What you need to do: Go over the material below and report every line that contains the word "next".

Extracted data:
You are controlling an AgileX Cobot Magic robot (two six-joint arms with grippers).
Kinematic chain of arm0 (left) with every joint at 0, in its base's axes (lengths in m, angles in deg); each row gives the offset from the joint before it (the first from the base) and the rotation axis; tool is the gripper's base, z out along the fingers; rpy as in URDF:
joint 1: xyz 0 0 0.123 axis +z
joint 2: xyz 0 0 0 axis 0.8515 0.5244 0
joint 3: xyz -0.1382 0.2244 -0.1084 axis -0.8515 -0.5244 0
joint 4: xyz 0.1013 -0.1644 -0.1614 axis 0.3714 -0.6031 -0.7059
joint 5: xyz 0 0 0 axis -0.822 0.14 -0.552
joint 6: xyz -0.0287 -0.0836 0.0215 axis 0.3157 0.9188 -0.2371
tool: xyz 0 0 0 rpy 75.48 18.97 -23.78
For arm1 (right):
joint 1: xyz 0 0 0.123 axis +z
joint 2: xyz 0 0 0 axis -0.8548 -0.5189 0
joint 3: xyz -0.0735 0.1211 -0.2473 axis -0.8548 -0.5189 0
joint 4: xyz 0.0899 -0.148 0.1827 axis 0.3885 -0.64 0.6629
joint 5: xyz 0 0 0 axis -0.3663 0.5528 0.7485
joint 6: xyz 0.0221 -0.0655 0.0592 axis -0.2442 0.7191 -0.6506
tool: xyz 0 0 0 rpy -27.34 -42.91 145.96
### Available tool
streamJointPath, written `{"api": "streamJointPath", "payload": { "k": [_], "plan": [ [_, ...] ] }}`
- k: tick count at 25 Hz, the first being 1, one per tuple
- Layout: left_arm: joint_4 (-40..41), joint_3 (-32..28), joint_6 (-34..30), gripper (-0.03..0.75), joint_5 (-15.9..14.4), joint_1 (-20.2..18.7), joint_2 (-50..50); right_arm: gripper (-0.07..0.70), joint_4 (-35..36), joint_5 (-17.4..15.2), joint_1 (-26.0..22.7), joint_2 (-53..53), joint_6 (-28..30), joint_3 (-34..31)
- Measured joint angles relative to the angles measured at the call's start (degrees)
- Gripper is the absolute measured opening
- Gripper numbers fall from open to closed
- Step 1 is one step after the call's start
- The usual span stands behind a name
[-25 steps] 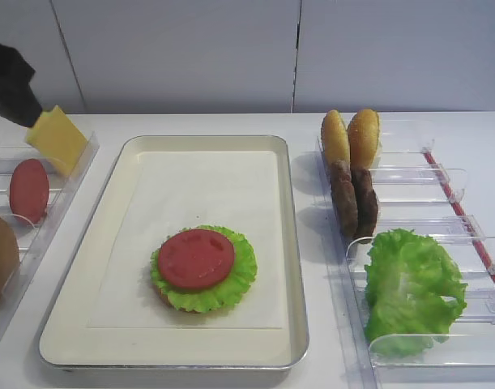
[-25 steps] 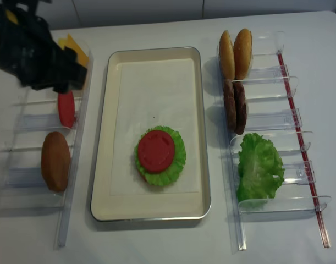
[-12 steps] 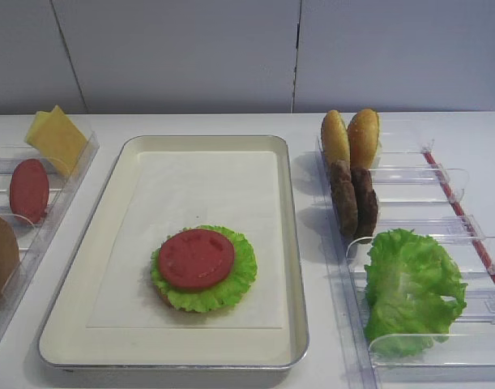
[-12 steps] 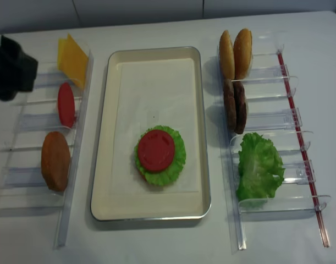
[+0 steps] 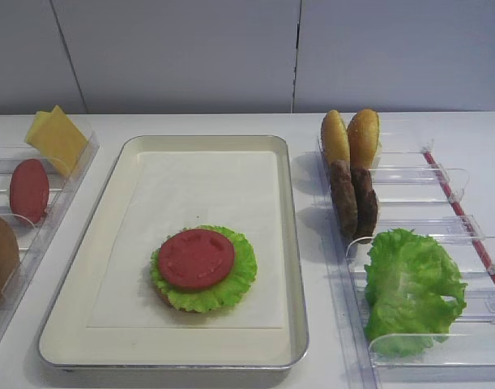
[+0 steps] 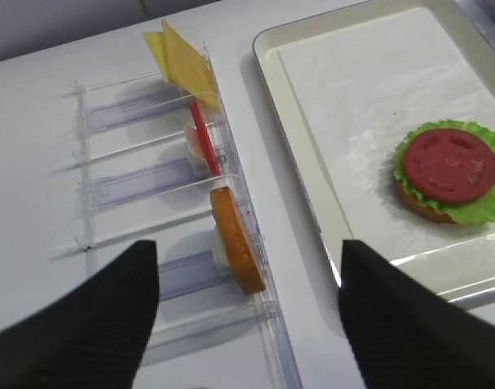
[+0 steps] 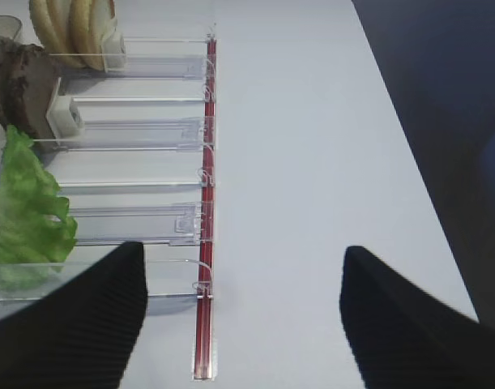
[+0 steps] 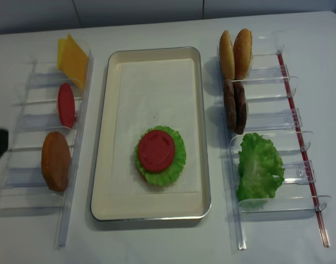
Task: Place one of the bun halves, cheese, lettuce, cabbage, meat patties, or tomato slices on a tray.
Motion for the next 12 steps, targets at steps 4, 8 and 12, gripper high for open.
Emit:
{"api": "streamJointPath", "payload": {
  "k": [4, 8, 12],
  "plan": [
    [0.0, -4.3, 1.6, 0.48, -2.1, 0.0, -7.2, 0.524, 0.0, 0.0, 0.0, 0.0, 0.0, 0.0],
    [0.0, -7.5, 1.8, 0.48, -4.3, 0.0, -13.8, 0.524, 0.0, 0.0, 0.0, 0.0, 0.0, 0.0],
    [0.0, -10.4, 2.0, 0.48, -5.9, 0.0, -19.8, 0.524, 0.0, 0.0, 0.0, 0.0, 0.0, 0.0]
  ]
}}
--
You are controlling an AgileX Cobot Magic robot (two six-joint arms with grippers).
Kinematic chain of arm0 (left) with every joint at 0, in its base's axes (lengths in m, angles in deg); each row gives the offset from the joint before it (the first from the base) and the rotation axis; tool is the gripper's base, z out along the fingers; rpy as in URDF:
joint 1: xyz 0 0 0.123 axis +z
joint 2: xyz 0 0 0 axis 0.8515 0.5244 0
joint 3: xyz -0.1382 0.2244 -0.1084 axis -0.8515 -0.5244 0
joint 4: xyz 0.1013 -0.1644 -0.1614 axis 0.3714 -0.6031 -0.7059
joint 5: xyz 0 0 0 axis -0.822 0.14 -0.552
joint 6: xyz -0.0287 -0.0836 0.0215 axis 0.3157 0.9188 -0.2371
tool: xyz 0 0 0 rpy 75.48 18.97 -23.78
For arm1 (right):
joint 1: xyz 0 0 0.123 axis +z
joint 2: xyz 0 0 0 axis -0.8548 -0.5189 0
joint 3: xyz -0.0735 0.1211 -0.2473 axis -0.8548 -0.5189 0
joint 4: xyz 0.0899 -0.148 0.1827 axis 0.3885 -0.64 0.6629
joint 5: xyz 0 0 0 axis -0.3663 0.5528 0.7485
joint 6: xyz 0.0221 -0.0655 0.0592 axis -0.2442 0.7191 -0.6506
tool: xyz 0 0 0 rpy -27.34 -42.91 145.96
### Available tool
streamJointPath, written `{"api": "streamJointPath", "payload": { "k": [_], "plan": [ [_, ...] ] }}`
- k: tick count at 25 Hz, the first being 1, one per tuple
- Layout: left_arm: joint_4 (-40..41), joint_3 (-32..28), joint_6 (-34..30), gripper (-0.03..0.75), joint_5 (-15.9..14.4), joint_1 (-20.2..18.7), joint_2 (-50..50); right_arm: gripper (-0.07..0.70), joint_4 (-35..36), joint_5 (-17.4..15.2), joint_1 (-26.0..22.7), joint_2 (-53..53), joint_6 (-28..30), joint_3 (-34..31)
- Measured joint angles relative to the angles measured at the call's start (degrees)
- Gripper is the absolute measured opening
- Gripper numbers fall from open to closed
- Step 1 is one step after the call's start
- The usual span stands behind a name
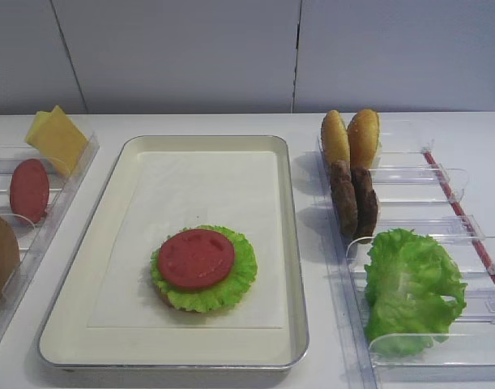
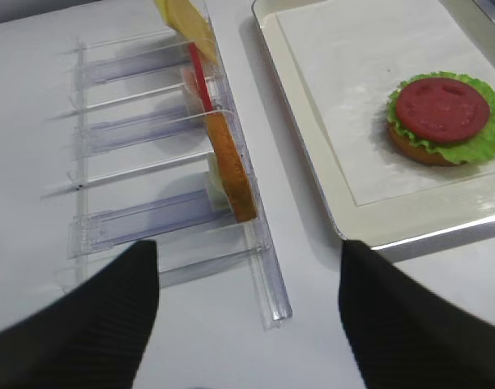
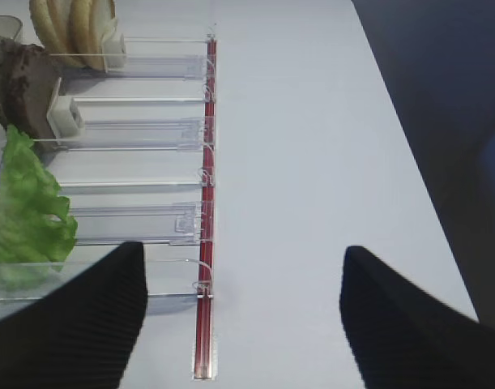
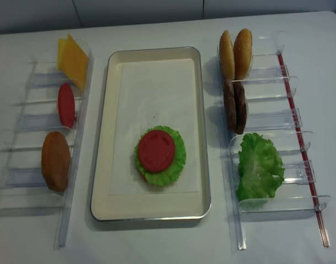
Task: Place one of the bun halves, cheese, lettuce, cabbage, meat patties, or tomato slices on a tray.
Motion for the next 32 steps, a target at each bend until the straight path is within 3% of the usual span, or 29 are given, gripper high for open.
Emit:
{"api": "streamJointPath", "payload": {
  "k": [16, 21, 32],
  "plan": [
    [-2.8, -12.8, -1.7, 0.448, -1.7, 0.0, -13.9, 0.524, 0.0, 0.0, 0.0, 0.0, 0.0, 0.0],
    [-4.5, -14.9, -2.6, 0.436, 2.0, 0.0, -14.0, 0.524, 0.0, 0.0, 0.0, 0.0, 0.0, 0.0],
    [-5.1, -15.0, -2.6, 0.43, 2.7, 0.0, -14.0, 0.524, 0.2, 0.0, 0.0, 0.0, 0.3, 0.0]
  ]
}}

Task response:
Motion for the next 12 steps, targets at steps 4, 8 and 12, gripper high for open.
Motion for the next 32 steps, a target at each bend until the straight path is within 3% of the usual span, or 29 are given, gripper high for open.

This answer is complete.